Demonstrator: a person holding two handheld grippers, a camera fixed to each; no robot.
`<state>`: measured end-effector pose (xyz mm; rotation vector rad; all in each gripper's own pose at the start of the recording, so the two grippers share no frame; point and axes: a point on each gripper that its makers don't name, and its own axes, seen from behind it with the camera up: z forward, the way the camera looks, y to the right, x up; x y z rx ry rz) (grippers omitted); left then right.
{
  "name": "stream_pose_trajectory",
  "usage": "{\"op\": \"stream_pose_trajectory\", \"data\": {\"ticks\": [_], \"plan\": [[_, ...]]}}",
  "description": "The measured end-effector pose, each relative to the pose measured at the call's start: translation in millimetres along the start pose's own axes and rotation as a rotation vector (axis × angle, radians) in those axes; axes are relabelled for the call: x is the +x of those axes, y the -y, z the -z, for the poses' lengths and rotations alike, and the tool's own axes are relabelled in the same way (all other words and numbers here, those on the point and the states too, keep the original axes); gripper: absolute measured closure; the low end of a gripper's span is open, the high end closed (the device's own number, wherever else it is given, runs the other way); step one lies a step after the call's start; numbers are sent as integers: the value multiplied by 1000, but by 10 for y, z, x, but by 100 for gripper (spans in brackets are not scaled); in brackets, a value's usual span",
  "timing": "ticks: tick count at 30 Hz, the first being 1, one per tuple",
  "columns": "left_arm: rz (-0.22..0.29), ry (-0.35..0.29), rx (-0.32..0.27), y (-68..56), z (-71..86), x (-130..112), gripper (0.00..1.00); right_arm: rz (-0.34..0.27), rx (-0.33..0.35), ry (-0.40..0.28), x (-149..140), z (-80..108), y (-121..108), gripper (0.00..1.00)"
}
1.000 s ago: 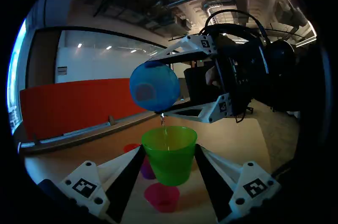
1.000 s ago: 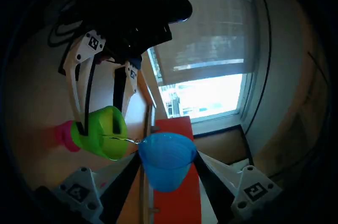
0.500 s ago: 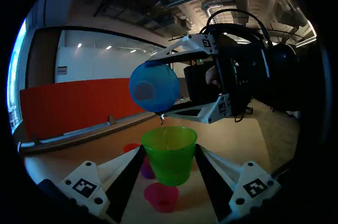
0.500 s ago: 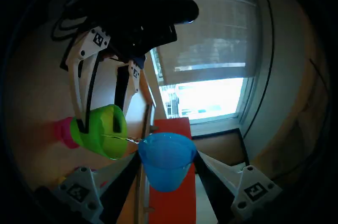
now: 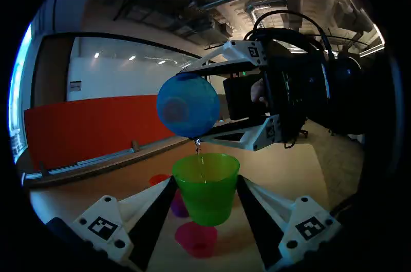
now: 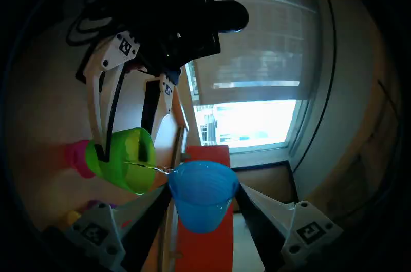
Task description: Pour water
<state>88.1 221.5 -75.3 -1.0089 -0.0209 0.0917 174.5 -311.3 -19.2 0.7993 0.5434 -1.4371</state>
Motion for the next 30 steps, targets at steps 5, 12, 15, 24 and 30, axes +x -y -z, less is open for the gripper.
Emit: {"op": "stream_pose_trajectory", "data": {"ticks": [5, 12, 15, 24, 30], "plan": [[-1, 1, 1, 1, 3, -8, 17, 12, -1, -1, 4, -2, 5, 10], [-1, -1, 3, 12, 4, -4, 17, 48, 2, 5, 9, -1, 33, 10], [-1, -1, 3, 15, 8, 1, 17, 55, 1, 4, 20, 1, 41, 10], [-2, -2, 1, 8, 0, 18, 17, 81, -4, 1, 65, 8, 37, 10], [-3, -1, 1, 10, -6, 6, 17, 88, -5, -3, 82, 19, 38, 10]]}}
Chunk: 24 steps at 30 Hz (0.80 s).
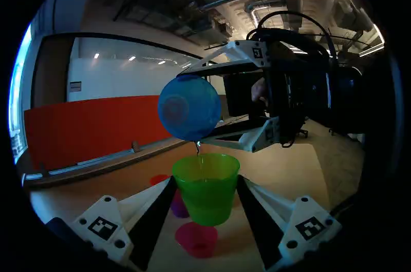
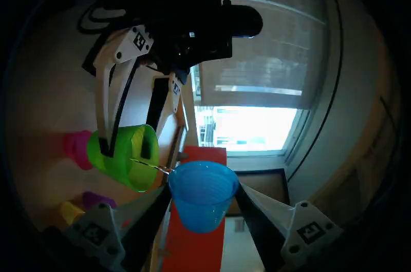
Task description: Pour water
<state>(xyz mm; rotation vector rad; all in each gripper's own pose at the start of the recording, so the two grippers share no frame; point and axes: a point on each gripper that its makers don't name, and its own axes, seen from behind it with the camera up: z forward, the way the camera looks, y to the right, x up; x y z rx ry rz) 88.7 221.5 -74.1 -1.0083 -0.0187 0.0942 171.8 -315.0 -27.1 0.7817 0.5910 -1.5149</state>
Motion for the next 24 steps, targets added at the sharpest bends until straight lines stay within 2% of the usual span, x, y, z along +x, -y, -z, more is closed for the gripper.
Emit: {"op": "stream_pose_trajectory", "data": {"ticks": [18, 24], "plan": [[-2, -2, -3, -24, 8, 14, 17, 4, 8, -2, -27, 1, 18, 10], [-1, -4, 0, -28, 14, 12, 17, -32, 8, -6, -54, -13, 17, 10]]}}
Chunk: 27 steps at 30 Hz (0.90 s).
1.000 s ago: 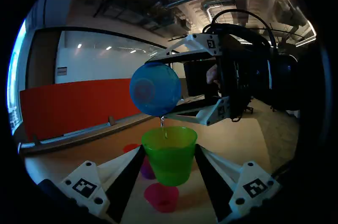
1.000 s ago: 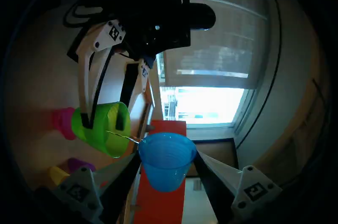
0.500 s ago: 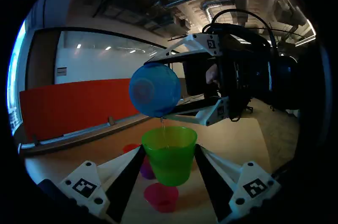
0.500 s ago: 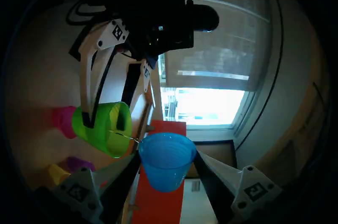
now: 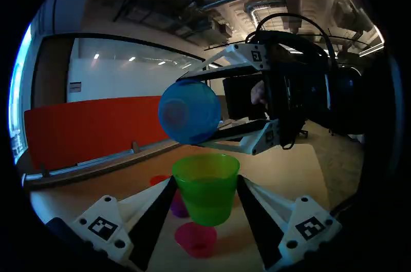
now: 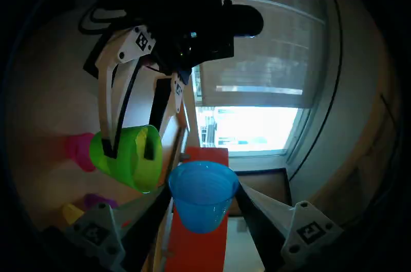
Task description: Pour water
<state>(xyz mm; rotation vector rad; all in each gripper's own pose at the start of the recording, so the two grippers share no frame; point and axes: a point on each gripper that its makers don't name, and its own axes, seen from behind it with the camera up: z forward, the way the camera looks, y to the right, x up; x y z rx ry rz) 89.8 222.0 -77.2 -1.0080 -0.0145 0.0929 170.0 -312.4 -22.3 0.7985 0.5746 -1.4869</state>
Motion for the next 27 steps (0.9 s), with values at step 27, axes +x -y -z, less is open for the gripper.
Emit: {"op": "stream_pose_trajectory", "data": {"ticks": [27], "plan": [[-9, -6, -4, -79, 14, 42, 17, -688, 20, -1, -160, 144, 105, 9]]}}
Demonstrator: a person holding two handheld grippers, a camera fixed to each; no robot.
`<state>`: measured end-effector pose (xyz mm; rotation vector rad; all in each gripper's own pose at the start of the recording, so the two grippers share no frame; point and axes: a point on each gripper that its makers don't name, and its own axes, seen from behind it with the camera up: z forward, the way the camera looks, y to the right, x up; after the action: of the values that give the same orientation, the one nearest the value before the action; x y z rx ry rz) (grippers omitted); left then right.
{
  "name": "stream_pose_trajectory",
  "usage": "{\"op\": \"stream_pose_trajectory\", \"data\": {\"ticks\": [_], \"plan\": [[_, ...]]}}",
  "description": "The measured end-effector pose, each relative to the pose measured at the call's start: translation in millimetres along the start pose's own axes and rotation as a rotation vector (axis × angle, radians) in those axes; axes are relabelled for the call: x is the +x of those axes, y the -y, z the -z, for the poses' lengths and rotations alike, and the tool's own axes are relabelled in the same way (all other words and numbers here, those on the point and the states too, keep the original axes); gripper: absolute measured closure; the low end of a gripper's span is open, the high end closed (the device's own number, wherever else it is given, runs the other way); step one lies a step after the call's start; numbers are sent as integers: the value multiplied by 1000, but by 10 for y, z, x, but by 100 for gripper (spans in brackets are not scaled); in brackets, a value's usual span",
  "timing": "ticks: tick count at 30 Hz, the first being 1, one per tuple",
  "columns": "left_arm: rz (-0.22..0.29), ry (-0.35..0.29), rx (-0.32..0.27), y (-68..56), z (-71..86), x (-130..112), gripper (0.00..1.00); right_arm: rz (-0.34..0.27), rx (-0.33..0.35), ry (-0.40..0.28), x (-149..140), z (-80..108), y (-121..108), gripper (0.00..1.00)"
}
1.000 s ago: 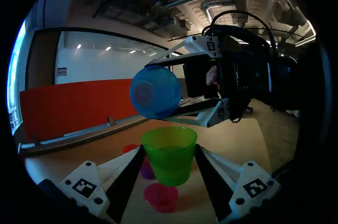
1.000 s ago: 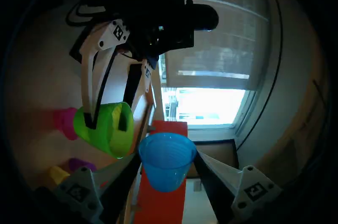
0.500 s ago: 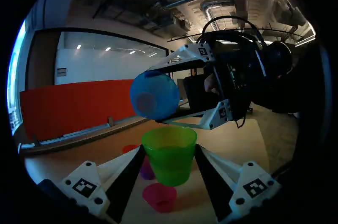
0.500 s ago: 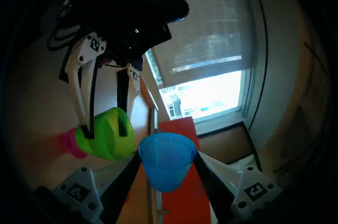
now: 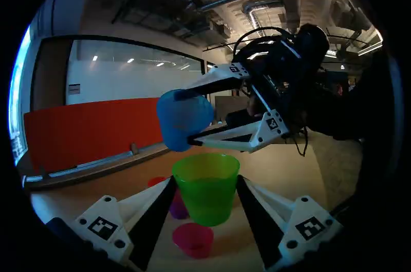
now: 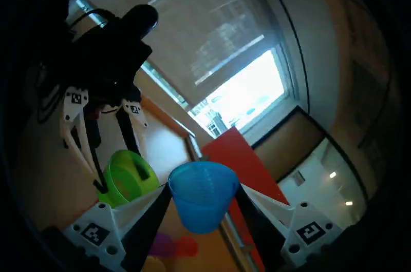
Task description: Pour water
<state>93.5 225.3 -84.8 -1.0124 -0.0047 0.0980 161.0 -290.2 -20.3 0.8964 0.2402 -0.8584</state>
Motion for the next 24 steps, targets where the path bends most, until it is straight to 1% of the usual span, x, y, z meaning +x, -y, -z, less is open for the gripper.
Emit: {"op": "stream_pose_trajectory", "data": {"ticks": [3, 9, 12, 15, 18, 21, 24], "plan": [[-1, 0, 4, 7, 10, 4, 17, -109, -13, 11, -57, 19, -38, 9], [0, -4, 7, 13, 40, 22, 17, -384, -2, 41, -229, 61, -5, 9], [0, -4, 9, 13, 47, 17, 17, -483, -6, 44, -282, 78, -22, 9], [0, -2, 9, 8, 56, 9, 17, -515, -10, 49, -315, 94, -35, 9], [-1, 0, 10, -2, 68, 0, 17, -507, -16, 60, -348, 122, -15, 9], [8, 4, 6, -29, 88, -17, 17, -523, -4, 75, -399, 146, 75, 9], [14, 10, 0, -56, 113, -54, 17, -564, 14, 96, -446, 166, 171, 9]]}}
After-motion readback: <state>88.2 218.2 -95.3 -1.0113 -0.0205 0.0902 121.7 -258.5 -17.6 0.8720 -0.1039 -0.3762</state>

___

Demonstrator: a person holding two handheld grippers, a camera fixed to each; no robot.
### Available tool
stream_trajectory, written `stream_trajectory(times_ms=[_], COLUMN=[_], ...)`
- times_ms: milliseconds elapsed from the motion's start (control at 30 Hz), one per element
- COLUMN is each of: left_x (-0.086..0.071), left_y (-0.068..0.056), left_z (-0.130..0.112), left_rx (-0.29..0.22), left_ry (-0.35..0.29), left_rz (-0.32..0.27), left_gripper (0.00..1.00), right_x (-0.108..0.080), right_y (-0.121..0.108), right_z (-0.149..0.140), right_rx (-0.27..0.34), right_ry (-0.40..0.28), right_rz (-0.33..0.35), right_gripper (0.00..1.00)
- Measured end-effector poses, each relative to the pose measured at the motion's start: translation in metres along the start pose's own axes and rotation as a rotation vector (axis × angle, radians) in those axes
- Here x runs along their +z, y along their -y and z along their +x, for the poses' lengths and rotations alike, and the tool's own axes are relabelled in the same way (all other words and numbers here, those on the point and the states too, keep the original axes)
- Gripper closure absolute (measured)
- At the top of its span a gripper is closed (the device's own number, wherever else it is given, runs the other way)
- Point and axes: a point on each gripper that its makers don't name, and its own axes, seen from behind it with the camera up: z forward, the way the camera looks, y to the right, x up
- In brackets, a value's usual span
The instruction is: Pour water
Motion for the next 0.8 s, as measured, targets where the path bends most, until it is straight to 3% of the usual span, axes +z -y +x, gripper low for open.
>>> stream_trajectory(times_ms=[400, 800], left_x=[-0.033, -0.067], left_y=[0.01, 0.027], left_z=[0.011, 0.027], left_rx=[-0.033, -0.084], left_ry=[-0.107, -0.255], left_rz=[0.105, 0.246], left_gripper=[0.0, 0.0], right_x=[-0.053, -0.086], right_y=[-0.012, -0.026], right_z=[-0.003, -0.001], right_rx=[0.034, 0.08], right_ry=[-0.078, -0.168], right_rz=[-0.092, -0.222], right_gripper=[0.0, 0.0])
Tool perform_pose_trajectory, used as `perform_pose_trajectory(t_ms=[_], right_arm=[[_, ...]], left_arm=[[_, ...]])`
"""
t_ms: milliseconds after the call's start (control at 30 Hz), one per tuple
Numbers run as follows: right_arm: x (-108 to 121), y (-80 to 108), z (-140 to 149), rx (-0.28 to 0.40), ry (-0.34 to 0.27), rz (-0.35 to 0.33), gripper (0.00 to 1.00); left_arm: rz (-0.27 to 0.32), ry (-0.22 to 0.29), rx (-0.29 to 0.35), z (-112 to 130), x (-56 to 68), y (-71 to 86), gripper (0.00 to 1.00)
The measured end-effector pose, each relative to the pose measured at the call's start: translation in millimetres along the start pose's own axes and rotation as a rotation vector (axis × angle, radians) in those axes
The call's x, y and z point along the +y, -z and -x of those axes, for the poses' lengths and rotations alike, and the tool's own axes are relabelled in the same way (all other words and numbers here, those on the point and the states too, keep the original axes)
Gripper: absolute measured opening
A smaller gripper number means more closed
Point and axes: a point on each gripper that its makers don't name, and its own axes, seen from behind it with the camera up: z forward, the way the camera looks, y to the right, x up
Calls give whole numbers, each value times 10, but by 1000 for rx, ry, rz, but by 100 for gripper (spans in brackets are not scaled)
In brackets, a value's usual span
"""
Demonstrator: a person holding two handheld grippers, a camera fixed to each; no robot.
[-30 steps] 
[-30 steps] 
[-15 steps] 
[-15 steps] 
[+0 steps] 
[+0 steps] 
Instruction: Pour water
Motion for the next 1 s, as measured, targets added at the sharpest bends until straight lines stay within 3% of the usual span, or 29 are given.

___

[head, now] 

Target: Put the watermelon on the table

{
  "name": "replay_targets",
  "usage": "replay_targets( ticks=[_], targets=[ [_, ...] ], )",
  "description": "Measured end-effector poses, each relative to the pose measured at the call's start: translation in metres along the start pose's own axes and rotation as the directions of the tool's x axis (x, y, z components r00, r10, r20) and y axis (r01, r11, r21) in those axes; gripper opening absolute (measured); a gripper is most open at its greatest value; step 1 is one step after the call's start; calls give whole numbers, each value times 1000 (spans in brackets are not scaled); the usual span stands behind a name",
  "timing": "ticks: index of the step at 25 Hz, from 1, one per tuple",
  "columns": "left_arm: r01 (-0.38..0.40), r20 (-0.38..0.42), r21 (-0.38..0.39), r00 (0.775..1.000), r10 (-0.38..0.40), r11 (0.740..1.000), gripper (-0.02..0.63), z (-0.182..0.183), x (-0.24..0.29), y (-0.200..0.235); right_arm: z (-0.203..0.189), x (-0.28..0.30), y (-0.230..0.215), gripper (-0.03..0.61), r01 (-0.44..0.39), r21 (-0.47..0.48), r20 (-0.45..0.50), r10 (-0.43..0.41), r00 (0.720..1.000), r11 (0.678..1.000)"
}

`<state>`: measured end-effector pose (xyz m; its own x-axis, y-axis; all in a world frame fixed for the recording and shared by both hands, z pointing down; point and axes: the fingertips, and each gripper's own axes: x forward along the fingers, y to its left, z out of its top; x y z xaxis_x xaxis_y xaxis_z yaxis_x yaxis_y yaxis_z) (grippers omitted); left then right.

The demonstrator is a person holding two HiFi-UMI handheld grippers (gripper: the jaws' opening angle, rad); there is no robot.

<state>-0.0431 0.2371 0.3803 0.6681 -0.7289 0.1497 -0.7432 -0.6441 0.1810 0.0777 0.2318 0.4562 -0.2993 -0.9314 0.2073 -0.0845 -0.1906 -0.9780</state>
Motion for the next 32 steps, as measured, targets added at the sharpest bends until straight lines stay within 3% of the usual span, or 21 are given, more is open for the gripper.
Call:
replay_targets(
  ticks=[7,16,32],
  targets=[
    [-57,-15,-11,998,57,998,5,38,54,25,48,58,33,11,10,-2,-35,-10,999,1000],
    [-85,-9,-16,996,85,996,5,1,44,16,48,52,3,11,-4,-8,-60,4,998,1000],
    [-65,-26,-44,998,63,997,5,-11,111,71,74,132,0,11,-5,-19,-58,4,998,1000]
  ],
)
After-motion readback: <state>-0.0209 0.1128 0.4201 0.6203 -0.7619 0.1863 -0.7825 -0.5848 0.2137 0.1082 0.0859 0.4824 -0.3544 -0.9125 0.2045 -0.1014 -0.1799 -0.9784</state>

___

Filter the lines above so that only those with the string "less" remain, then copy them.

Motion for the next 30 steps, targets at steps 5, 12, 15, 24 and 30, axes +x -y -z, less is open for the gripper.
Motion for the next 27 steps (0.9 s), with values at step 27, axes +x -y -z, less is open for the gripper.
Motion for the next 24 steps, targets where the path bends most, until it is straight to 1% of the usual span, x, y, z meaning +x, -y, -z, less is open for the gripper.

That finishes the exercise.